This cross-sectional study compared the 2008 criteria for diagnosing AIH with the 1999 revised original criteria in a pediatric cohort with liver disease. We showed that the 2008 simplified criteria are useful for pediatric patients. Prior studies evaluated these criteria compared to codified descriptive criteria first developed by the IAIHG in 1993.2–6
While all of our AIH subjects met the diagnostic criteria based on the 1993 criteria, we chose to use the 1999 original revised criteria as our “gold standard” due to its established use in clinical and research settings and the validation of this criteria in the pediatric population9
. Despite the relatively small sample size used in this study, we demonstrated excellent sensitivity and specificity of the 2008 criteria compared to the 1999 criteria consistent, with the results seen in adult studies.
We also showed that either IgG or serum globulin could be used to diagnose AIH in children. The 1993 and 1999 criteria used serum globulin and IgG levels interchangeably.1,2
Correlation between serum globulin levels and IgG have been previously established in patients with chronic liver disease.13
Hennes et al. discussed the use of IgG versus gamma globulin and found that there was a close correlation between the two (Pearson coefficient: r = 0.87).3
They chose to use IgG alone in their analysis due to many missing gamma globulin levels in their cohort. Missing data is frequent in many studied and this was also true of our population. For this reason, we validated the 2008 criteria using IgG levels first then using either IgG or serum globulins to determine the utility of both criteria. We found that calculating the simplified score using serum globulins was equally effective as using IgG and may be used when IgG is not available.
One limitation is that the 2008 criteria do not reliably identify patients presenting in FHF due to AIH. The 1999 criteria should be used to confirm the diagnosis of AIH in these patients. In our cohort we found that 4 out of 5 AIH patients presenting in FHF had normal IgG levels and 3 out of 5 had normal serum globulin levels. Yeoman et al also found this in an adult population and were cautious to note that both the 1999 and 2008 criteria were not developed with FHF in mind.5
In addition, there could be selection bias in the selection of non-AIH patients. Nearly 200 charts of non-AIH patients were reviewed to find sufficient that included all the required data to calculate 1999 and 2008 scores. These patients may have differed from those not included in that they had a more extensive evaluation than those with more readily diagnosed non-AIH disease.

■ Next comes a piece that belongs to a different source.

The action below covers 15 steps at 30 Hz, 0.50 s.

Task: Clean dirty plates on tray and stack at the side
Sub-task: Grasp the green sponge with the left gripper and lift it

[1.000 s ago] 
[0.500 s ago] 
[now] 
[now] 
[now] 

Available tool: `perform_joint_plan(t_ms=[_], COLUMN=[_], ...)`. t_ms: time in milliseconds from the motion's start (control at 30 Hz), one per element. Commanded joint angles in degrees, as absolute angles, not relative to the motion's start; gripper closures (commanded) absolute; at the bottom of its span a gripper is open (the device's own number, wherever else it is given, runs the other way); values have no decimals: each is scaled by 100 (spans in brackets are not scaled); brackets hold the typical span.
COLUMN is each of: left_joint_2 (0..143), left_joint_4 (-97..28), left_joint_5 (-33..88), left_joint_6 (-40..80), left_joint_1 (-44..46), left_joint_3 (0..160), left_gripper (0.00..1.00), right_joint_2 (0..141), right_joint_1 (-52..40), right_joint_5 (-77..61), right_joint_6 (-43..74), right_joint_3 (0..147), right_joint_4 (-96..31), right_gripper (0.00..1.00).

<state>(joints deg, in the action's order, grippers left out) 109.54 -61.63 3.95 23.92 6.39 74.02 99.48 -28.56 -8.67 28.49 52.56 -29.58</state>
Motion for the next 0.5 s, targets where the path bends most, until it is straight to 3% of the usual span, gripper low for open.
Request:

Another concern is that of diagnosing children with other autoimmune liver diseases. Due to the retrospective nature of our study, we recognize that our study likely did not identify all the patients with autoimmune sclerosing cholangitis at diagnosis. We identified only one subject who presented with an AIH/PSC overlap syndrome. Gregorio et al found that 50% of patients with characteristics diagnostic of AIH actually had bile duct disease at presentation, diagnosed by cholangiography.14
Diagnostic guidelines from the American Association of the Study of Liver Diseases now include the need for cholangiographic evaluation in children at the time of diagnosis.15,16
We reviewed all available cholangiograms that were subsequently performed on our AIH patients and all 8 yielded normal results with no bile duct abnormalities. In our cohort 3 out of 8 subjects with PSC were diagnosed with “probably AIH” using the 2008 simplified criteria. All of the PSC patients had biliary tract changes on their pathology and abnormal cholangiograms or magnetic resonance cholangiopancreatography indicative of PSC. While a score of 6 inaccurately diagnoses these patients as having “probable AIH” and decreases the specificity of the 2008 criteria, the clinical diagnosis and management should be guided by the biopsy results and not the score alone. Ebbeson suggested that replacing alkaline phosphatase ratio with GGT ratio in the IAIHG score may identify better those children with biliary disease9
. Studies evaluating the IAIHG scoring systems in patients with PSC and overlap syndromes show that the revised original criteria and the simplified criteria have similar specificity in these patients.17–19
In conclusion, the 2008 diagnostic criteria for AIH have excellent sensitivity and specificity when used in a pediatric cohort, except in those AIH patients with FHF. Since there are only 4 variables to consider in the calculation of the 2008 diagnostic criteria, it is easier to use in a clinical setting compared with the 1999 system. However, cholangiographic studies should be performed in all children with AIH to exclude PSC.16
Serum globulin levels and IgG can be used interchangeably and can be used when IgG levels have not been obtained. The sensitivity and specificity in our pediatric cohort were similar to what has been reported in the adult population.